__EXERCISE__: Take from the data every line in which the word "door" is found.

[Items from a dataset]
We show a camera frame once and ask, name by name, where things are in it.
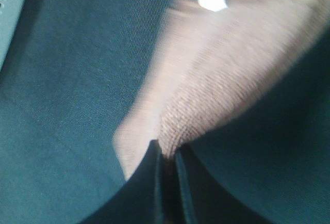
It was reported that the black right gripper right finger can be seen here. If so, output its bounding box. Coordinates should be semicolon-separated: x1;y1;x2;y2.
175;145;271;224

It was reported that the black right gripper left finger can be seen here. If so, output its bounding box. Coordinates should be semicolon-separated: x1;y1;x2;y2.
81;140;164;224

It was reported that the brown towel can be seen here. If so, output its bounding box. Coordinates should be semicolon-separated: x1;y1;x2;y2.
113;0;329;179

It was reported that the black table cloth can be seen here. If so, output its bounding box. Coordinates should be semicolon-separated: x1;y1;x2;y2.
1;0;329;223

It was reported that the grey perforated plastic basket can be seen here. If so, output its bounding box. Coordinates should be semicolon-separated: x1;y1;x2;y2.
0;0;25;65

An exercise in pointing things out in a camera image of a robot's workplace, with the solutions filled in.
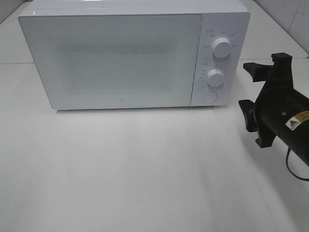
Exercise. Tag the white microwave door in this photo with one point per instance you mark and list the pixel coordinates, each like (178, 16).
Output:
(114, 61)

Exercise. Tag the round white door button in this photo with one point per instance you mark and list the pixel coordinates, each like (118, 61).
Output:
(210, 97)

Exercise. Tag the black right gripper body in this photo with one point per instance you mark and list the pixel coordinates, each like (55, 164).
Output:
(277, 103)

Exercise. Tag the white microwave knob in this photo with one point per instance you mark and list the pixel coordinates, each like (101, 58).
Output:
(215, 77)
(221, 46)

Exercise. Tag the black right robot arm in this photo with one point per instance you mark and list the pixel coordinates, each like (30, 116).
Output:
(279, 110)

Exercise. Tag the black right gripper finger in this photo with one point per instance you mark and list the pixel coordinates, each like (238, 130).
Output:
(247, 108)
(258, 72)

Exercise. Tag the white microwave oven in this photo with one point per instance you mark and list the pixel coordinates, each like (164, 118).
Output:
(228, 18)

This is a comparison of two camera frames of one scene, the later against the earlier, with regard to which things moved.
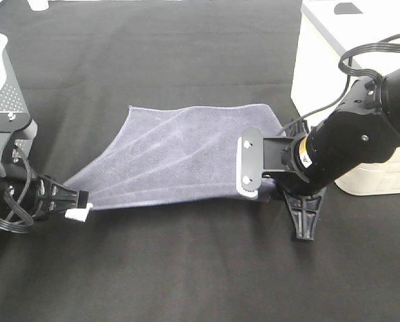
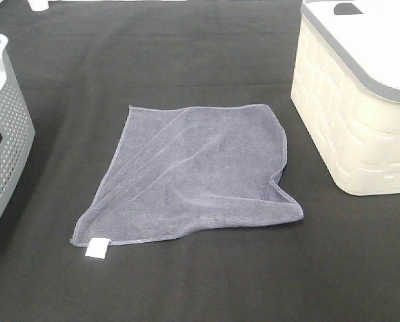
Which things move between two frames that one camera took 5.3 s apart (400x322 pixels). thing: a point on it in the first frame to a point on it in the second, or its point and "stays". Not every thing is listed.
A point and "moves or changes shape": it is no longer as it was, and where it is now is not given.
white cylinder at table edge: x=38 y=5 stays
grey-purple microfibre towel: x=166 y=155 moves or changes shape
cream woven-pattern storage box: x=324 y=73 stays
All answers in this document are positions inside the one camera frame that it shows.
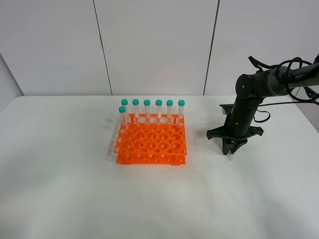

__OUTPUT FOR THIS EXERCISE__:
Exercise. Tag the white microwave door in this photo with one point per instance you mark and list the pixel coordinates, each like (178, 16).
Exercise. Tag the round white door button in this photo with one point per instance you mark and list the pixel coordinates, each like (118, 61).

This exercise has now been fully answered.